North by southeast: Heron & Crane’s Firesides arrives via online collaboration

Twenty-two years.

That’s how long Heron & Crane’s first record, Firesides, has been in the works, whether or not Travis Kokas and Dave Gibson were aware of it.

Kokas and Gibson met at a sparsely attended rock show in 1997, while both were students at Ohio State University in Columbus. They got to talking and discovered they shared a myriad of interests: Both were film geeks, and they had “all the same musical obsessions,” says Gibson. (Incidentally, they’d both go on to become librarians.)

They became buds, and soon after that, bandmates, playing in a band called The Cusacks “like John and Joan,” says Gibson, who describes his and Kokas’ first musical collaboration as a “power-poppy, Elephant 6-sounding band” that took inspiration from a recording collective comprised of some of the most notable indie rock bands of the 1990s and 2000s, such as Neutral Milk Hotel, The Olivia Tremor Control, and The Apples in Stereo.

When Gibson moved to Charlottesville, the friends kept in touch, talking often, visiting occasionally, and keeping tabs on one another’s musical projects. Gibson played psychedelic power pop with Borrowed Beams of Light for a while, and founded catchy indie pop band Weird Mob (with Renee Reighart) and kosmische-krautrock-synthwave duo Personal Bandana (with Travis Thatcher), while Kokas pursued a solo psych-pop project, Cryptids After Dark.
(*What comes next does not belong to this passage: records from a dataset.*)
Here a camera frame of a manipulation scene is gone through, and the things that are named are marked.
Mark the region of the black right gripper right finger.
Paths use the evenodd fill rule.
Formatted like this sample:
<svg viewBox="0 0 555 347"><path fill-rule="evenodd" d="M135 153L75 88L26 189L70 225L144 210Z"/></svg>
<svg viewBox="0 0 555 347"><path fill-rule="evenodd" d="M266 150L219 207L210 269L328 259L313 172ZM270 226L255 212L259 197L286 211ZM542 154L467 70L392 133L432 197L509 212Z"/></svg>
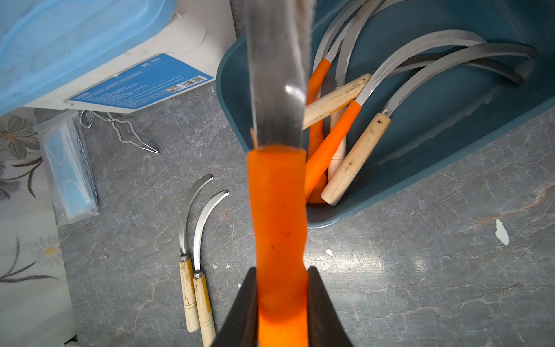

Gibson (as well as Reighart and a few other area musicians) helped Kokas record some of those Cryptids After Dark tracks while he was visiting from Columbus, and the two kept working on the songs after the fact and from afar, sending digital music files back and forth.

They discovered it was an exciting way to collaborate on music, and decided to start a new band where they could play the “weird, mellow, instrumental, folky” music they both love, says Gibson. It was “an opportunity to do music that we enjoy, that didn’t exactly sit with our other musical projects.”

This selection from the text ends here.